The Car Connection Ford Bronco Overview
With the 2021 Bronco, Ford resurrects an old name after a long hiatus and grafts it on to a new, boxy off-roader that looks a lot like the old one. We don’t mind. It’s nostalgia in a good way, like sitcom cast reunions and sugary cereal.
The Bronco challenges the king of boxy, off-road SUVs: the Jeep Wrangler. It’ll not only endeavor to climb the same mountains, but also tempt the mountain of buyers that have kept that storied brand alive for more than 70 years.
For 2022, Ford teased an Everglades model with a winch and a snorkel, and the Sasquatch package can now be paired with the 7-speed manual transmission.
MORE: Read our 2022 Ford Bronco review
The Bronco comes in two- or four-door configurations, powered by one of two turbo engines. It’s four-wheel drive all the time, except for when the doors and roof come off with a few simple tools in just a few minutes—then it’s just fun.
Its looks stretch way back to the 1960s boxy off-road bricks that Ford made by the hundreds of thousands. The broad, flat grille is bookended by round headlights that sit above chunky bumpers that can swap in and out with just a few screws. The body sides are flat and easily repairable; a deep crease is the only styling element that runs along the bottom of the windows. The rear swing gate opens wide and includes a bottle opener and a slide-out bench that doubles as front-row seats to our next campfire.

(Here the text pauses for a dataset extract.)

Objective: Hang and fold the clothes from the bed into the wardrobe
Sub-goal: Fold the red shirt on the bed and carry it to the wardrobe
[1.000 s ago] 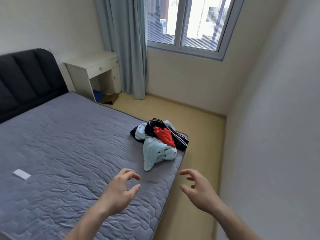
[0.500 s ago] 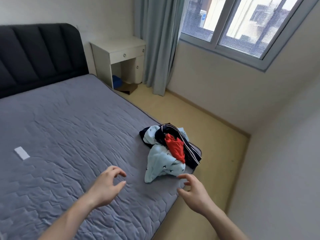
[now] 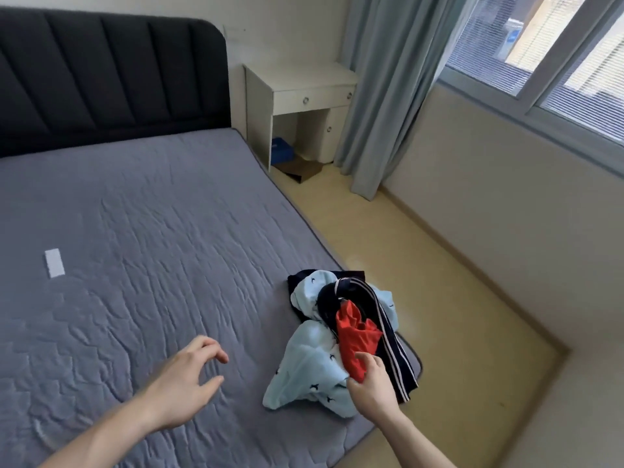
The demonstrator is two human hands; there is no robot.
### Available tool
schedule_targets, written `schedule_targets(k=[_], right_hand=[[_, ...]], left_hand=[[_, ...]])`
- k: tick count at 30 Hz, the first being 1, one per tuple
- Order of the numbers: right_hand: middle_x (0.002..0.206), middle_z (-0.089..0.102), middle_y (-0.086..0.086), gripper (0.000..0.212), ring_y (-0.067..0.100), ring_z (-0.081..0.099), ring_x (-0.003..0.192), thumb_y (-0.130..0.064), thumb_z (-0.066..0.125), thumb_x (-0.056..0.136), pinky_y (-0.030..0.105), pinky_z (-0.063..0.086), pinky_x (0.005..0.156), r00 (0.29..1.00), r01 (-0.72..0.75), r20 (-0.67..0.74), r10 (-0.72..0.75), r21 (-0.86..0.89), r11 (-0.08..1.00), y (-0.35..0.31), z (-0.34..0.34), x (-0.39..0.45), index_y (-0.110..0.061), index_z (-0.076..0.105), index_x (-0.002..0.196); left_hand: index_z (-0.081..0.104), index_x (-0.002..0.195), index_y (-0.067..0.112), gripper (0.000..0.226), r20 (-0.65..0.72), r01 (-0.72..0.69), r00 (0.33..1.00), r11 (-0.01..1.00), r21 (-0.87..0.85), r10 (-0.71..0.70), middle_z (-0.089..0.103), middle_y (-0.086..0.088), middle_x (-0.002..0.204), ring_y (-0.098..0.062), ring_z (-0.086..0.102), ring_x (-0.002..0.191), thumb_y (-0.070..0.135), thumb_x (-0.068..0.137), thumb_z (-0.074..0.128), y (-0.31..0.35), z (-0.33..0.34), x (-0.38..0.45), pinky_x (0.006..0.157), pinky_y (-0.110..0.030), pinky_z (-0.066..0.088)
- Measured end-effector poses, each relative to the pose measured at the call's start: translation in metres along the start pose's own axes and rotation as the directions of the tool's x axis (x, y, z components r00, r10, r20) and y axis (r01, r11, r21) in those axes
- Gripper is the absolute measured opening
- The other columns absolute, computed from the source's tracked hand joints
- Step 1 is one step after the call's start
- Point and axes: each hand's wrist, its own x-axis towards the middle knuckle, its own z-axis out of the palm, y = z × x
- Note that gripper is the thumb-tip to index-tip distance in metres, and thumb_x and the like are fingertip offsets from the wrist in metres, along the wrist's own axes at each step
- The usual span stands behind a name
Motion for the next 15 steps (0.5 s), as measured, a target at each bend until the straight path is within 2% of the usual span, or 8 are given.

Under the hood is a choice between a 2.3-liter turbo-4 or 2.7-liter twin-turbo V-6 shared with the Ranger and F-150, respectively. The Bronco’s angle is off-road—and a sharp angle at that. The available front and rear differentials lock, the sway bars disconnect, the Bilstein shocks can be position-sensitive, and the plates are bash-proof (relatively speaking, of course). A 7-speed manual transmission is standard, but a 10-speed automatic is more likely for many shoppers.
The Bronco fords nearly three feet of water, and the floors can be made of durable vinyl in case water gets through the open doorways. The wheels are 16-, 17-, or 18-inches in size, but chunky 35-inch tires can wrap the 17-inchers with mud diggers that’d make any toddler proud. The Bronco can tow up to 3,500 pounds if there’s a small camper that needs to come along, too.
It seats up to five, although with the removable roof the sky is actually the limit here.
Automatic emergency braking is standard on all models, and an 8.0-inch touchscreen is equipped on all versions, upgradable to a 12.0-inch version. Cloth or vinyl upholstery is more likely, although real leathers are on offer.